> _Task to carry out_:
Answer with a single number: the count of lines below that hold "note".

Material supplied START

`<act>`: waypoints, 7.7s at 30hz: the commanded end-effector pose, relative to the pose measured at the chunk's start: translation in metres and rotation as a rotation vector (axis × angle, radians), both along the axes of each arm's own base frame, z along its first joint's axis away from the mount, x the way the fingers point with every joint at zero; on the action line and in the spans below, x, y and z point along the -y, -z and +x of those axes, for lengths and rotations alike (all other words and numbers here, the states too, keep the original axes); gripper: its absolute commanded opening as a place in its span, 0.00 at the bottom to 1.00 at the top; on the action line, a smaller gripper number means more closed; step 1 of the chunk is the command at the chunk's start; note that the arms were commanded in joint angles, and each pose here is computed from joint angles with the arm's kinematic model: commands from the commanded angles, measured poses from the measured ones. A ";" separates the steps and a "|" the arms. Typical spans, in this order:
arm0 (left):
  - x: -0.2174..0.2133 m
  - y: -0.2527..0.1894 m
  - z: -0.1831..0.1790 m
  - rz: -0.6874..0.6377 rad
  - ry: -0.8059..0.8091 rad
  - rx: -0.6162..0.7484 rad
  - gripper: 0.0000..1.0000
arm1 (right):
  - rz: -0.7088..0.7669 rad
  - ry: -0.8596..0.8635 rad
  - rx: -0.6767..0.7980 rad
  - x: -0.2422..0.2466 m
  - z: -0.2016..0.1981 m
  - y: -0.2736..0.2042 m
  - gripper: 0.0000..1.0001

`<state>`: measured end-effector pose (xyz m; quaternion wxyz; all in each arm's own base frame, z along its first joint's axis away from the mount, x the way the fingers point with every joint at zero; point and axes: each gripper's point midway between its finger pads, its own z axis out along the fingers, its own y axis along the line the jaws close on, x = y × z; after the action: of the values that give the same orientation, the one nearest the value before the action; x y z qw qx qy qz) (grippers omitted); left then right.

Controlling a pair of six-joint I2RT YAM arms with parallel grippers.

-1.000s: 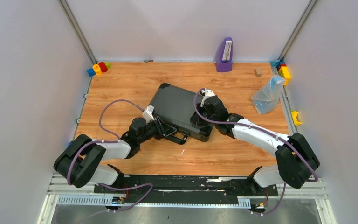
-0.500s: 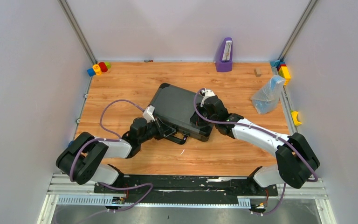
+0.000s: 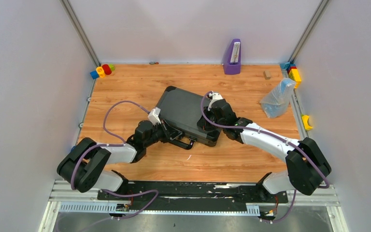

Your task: Pack up texas hold em set

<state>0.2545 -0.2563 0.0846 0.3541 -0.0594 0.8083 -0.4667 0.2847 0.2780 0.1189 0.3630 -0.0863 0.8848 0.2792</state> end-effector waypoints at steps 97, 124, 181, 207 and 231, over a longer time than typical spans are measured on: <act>-0.034 -0.037 -0.042 0.240 0.095 0.472 0.00 | -0.138 -0.020 -0.141 0.023 -0.028 0.049 0.00; 0.001 0.000 -0.017 0.583 0.060 0.452 0.00 | -0.140 -0.029 -0.145 0.024 -0.030 0.051 0.00; -0.008 0.062 -0.003 0.897 0.199 0.171 0.00 | -0.147 -0.026 -0.150 0.026 -0.033 0.054 0.00; -0.010 0.029 0.000 0.884 0.178 0.209 0.00 | -0.144 -0.023 -0.150 0.027 -0.033 0.053 0.00; -0.017 0.072 0.001 0.899 0.152 0.162 0.00 | -0.145 -0.024 -0.156 0.027 -0.035 0.054 0.00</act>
<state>0.2493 -0.2505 0.0354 0.3646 0.2114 0.8983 -0.1238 0.2843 0.2786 0.1179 0.3673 -0.0883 0.8813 0.2839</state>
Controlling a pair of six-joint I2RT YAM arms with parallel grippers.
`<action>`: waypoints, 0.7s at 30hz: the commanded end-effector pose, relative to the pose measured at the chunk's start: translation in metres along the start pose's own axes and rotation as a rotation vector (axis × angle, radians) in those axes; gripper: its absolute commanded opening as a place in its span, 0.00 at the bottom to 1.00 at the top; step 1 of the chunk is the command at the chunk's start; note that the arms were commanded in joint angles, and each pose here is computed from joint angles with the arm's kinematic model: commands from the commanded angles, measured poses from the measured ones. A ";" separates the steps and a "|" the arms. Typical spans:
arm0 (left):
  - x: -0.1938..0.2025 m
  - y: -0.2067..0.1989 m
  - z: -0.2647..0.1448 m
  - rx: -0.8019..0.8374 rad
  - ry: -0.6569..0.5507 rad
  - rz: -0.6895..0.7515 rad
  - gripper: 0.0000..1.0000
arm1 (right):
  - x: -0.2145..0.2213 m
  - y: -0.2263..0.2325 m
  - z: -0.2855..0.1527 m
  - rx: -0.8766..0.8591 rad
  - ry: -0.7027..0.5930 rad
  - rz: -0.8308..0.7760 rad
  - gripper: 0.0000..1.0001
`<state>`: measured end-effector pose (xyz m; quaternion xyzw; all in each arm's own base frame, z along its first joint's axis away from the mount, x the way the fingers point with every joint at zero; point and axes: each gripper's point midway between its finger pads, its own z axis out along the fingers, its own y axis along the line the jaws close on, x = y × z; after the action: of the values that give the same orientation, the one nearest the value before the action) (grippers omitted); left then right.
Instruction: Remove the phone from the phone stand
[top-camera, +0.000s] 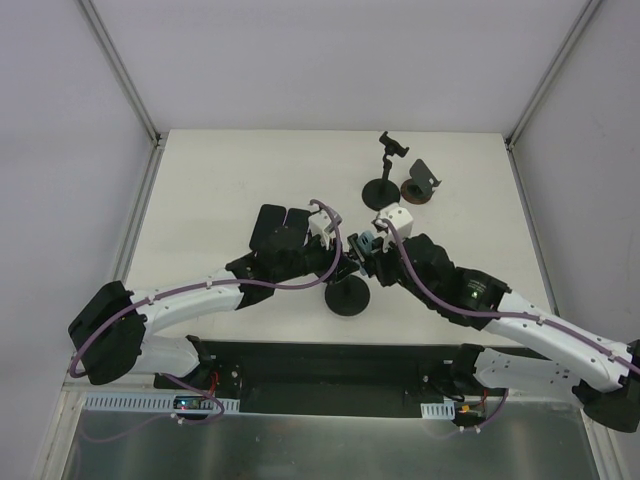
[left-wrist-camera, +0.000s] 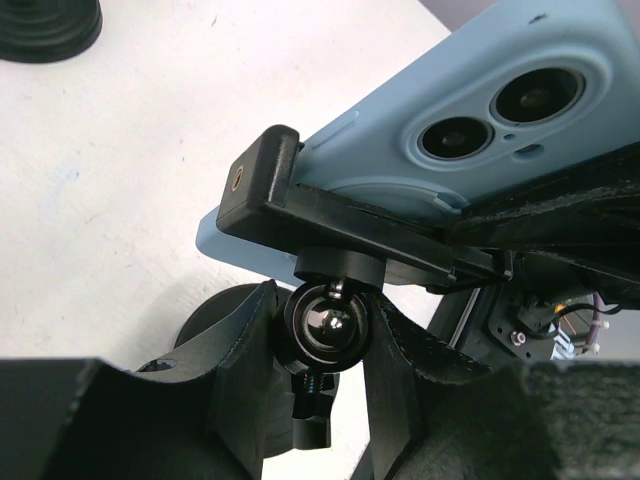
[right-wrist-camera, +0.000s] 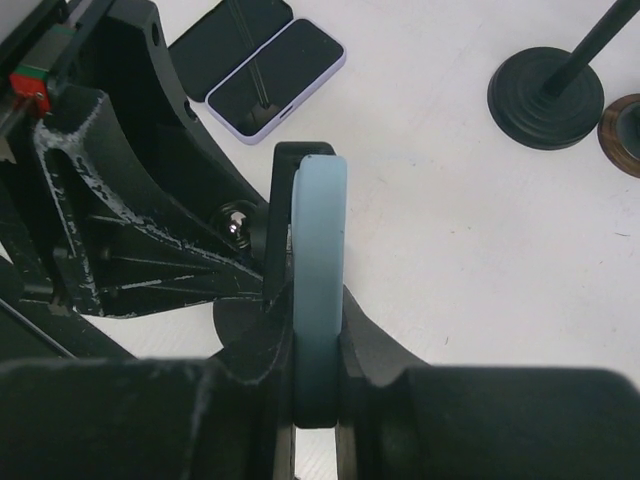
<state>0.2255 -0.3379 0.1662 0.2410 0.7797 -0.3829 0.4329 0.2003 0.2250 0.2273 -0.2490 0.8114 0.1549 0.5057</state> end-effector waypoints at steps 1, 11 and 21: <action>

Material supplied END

> _Output of the task_:
2